Formulas in Excel can be sensitive to incorrect syntax or spelling.

Functions, cell references, and operators must be written correctly to avoid confusing Excel. Make sure to double-check your formulas to ensure proper syntax and spelling.

If you need help understanding relative and absolute cell references, check out this guide on dollar signs in Excel.

### Formula Auditing Tool

One way to check the order of operations in a formula is to use the Evaluate Formula tool in Excel. This tool lets you see how Excel evaluates each part of a formula and identifies any errors or dependencies.

Here are the steps to use the Formula Auditing tools in Excel:

• Select the cell that contains the formula you want to check.
• Under Formulas ribbon tab, click Evaluate Formula (Formula Auditing group). This will open a dialog box that shows the formula and its result.
• Click Evaluate to see how Excel calculates each part of the formula according to the order of operations. You can also use the F9 key to evaluate the formula. You will see the underlined portion of the formula change as Excel performs each calculation.
• If you see an error value, such as #DIV/0!, #VALUE!, or #NAME?, you can click Restart to go back to the beginning of the formula and check where the error occurs.
• If you want to see the cell references or functions used in the formula, click Step In to go into that part. You can also use the Step Out button to go back to the previous level of the formula.
• When you check the formula, click Close to exit the dialog box.

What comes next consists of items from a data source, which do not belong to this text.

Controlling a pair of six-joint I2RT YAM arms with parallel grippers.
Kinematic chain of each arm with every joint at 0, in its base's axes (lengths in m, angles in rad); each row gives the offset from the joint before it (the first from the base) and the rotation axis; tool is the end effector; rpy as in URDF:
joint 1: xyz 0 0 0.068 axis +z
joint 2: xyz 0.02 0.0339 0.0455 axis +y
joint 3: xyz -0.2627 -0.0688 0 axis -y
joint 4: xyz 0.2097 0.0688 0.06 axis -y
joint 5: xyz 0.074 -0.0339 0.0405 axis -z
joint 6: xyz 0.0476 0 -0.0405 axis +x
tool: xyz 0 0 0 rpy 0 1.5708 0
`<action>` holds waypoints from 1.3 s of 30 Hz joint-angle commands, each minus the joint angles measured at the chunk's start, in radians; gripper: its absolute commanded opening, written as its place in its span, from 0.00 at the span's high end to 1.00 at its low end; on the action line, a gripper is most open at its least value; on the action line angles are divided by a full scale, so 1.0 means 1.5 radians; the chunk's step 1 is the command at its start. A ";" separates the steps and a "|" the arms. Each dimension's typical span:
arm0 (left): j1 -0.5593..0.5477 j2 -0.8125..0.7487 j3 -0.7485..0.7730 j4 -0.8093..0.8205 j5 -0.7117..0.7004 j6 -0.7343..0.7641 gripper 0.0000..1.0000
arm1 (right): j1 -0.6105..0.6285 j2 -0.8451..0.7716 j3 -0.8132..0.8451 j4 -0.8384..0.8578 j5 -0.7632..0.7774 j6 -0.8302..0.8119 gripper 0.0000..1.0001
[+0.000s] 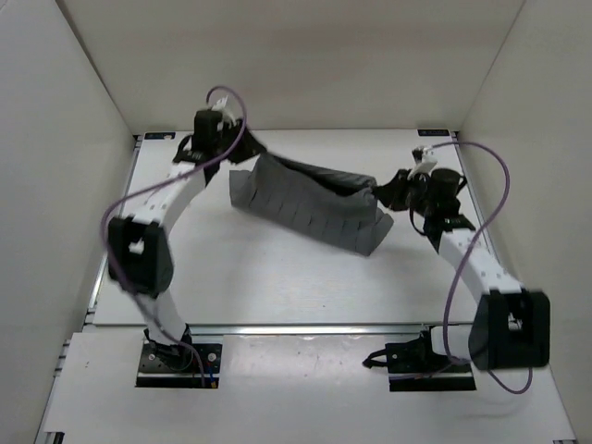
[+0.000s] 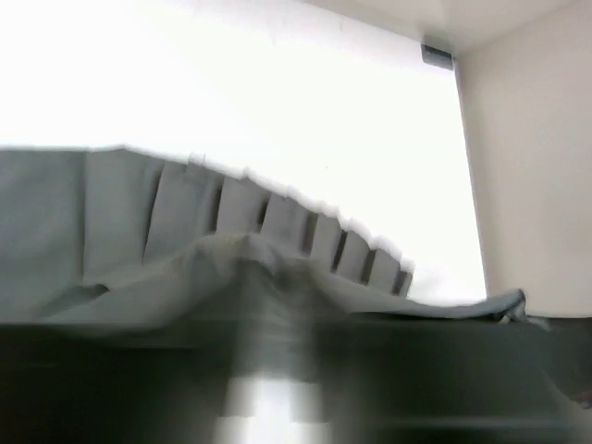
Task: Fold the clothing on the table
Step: Fold the skirt
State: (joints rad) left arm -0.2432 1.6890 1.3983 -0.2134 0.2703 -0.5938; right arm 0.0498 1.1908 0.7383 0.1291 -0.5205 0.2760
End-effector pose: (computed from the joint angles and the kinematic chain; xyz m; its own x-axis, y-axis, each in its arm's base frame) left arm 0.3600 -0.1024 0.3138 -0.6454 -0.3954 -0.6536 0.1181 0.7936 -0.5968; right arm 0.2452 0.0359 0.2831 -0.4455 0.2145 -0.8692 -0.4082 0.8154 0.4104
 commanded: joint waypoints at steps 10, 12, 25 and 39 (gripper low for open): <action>0.105 0.197 0.048 0.078 0.094 -0.018 0.32 | -0.022 0.211 0.147 -0.040 0.203 0.011 0.50; 0.095 0.202 0.045 0.041 0.068 0.013 0.30 | -0.002 0.170 0.124 -0.050 0.227 0.025 0.50; 0.046 0.249 0.049 -0.026 0.015 0.067 0.51 | 0.022 -0.048 -0.096 -0.117 0.230 0.132 0.47; -0.022 0.002 -0.337 0.072 -0.015 0.071 1.00 | -0.018 0.078 -0.133 0.029 0.198 0.224 0.40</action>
State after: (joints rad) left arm -0.2501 1.7603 0.9463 -0.1596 0.2680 -0.4835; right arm 0.0246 1.2564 0.4915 0.0601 -0.1955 0.5724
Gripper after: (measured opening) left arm 0.026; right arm 0.598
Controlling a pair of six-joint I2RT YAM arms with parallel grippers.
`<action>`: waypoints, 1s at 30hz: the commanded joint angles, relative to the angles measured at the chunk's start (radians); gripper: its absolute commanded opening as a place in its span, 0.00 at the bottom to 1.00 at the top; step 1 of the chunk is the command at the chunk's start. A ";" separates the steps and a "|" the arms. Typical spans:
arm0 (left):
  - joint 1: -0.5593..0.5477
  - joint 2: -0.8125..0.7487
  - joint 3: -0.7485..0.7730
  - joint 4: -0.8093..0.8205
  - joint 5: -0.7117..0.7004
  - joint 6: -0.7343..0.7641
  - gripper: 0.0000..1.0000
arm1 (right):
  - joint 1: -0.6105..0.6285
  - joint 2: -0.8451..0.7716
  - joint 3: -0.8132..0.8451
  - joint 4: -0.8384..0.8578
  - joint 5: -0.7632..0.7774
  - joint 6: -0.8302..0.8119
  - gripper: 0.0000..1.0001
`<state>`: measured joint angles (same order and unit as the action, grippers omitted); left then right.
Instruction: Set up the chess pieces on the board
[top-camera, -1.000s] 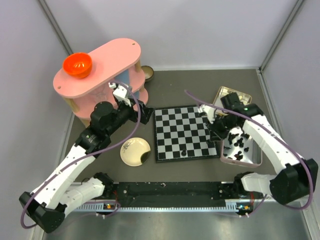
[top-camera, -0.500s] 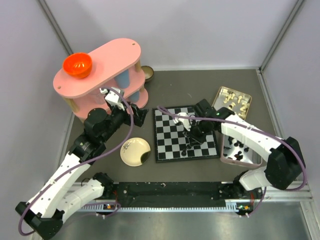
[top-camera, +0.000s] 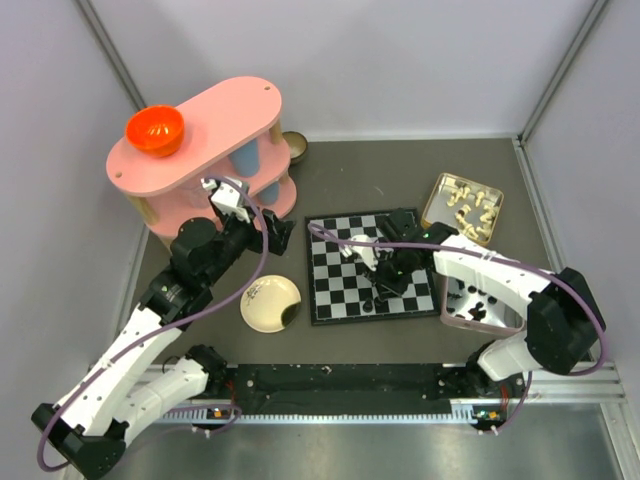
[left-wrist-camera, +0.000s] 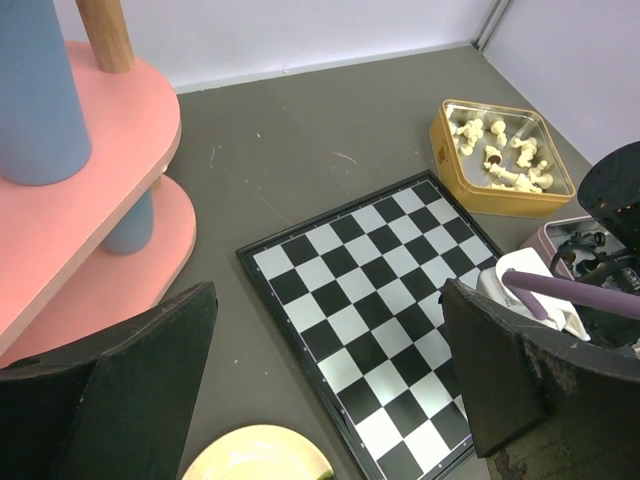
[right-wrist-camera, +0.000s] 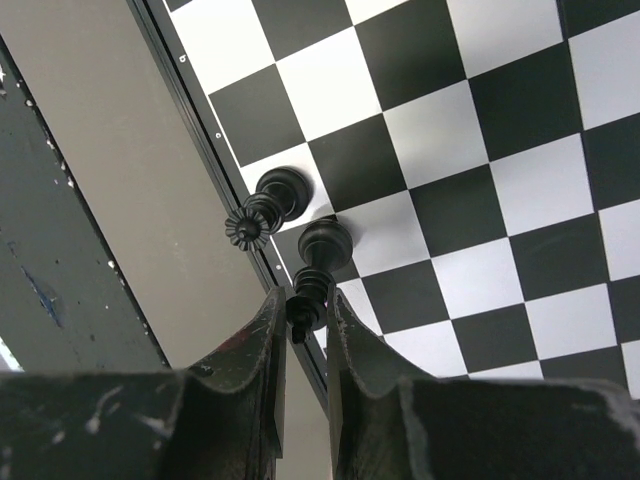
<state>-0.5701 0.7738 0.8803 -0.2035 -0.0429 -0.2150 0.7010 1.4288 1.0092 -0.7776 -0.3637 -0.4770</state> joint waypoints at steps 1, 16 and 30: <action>0.001 -0.013 -0.007 0.029 -0.008 -0.006 0.99 | 0.018 -0.027 -0.011 0.011 0.012 0.012 0.10; 0.001 -0.031 -0.027 0.027 -0.011 -0.015 0.99 | 0.040 -0.022 -0.006 -0.014 0.023 0.003 0.11; 0.001 -0.034 -0.033 0.033 -0.005 -0.021 0.99 | 0.041 -0.019 -0.011 -0.029 0.020 0.005 0.12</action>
<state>-0.5701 0.7547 0.8532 -0.2039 -0.0433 -0.2306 0.7265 1.4284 0.9947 -0.8082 -0.3344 -0.4747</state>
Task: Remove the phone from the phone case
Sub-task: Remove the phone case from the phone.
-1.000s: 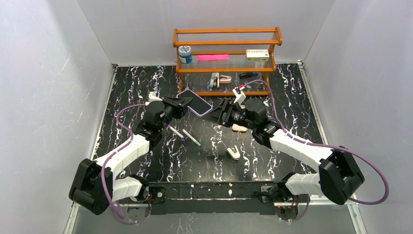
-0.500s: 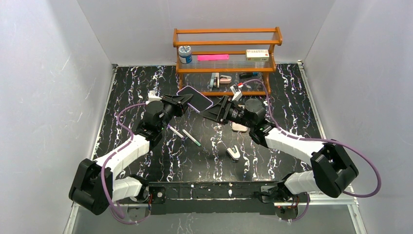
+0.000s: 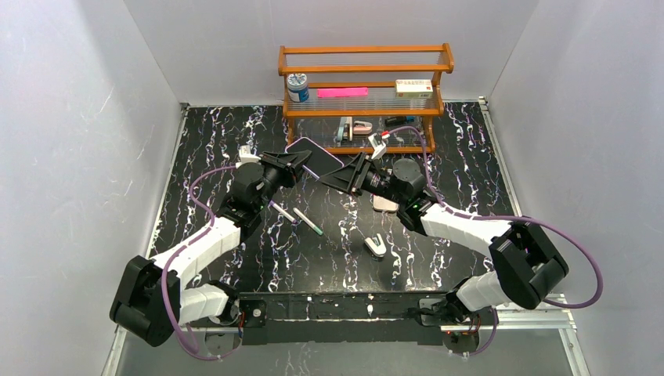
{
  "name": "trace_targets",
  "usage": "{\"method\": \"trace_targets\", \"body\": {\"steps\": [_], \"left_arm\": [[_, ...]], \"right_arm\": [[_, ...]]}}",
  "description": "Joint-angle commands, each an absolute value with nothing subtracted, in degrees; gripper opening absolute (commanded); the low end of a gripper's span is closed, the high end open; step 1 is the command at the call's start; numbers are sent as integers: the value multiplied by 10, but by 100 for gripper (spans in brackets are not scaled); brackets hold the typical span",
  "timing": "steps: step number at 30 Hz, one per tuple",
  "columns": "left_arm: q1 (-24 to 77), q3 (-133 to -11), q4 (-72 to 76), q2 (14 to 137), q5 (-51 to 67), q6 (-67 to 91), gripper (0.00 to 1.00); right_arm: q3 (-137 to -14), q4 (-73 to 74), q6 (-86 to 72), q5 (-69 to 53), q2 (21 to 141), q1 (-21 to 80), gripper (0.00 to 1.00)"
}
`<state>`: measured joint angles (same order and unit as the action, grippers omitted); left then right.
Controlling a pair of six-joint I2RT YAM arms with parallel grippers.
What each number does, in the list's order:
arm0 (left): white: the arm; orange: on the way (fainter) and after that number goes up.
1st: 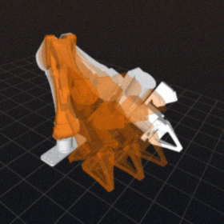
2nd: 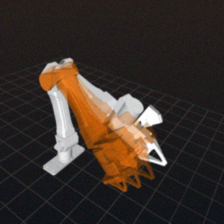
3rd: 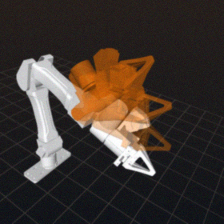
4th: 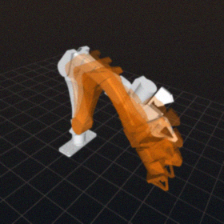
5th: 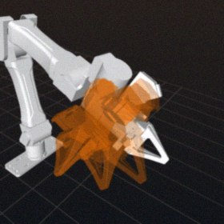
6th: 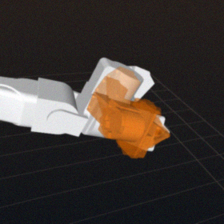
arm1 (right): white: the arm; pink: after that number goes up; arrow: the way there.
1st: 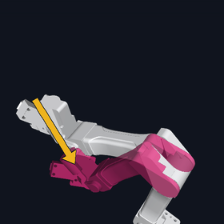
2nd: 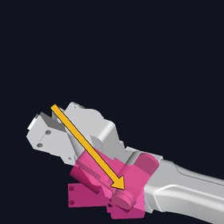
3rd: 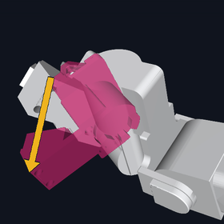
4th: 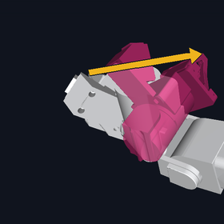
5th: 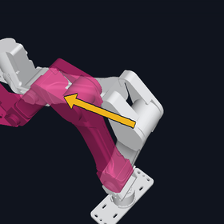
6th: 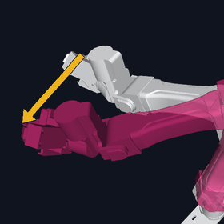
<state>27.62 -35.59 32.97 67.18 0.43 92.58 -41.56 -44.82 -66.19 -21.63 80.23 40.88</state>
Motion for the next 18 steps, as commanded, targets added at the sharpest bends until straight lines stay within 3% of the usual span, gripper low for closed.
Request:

## Tips and Best Practices for Excel Formulas

Here are my top tips to remember when writing Excel formulas.

1. Use parentheses: You can’t have too many parentheses. Nest your calculations within parentheses to ensure it’s calculated in the intended order. Here’s Microsoft’s take on operator precedence in Excel formulas.
2. Cell References: Be cautious with absolute and relative cell references. Use the F4 shortcut key to toggle between them, ensuring the correct cells are referenced when copying formulas.
3. Keep it simple and clean: Use whitespace, line breaks, and indentation when working with complex formulas. Break it down into shorter and simpler calculations if necessary. It will make them much more manageable and less likely to contain errors.
4. Error Checking: Excel can help identify potential issues with your formulas. Go to Formulas > Error Checking to catch and fix any mistakes before they trip you up.
5. Function Wizard: If unsure about a function or its syntax, utilize the built-in Function Wizard by pressing Shift + F3 or clicking “Insert Function” in the formula bar.

Remember, practice makes perfect. Apply these tips consistently, and you’ll become an Excel formula pro in no time!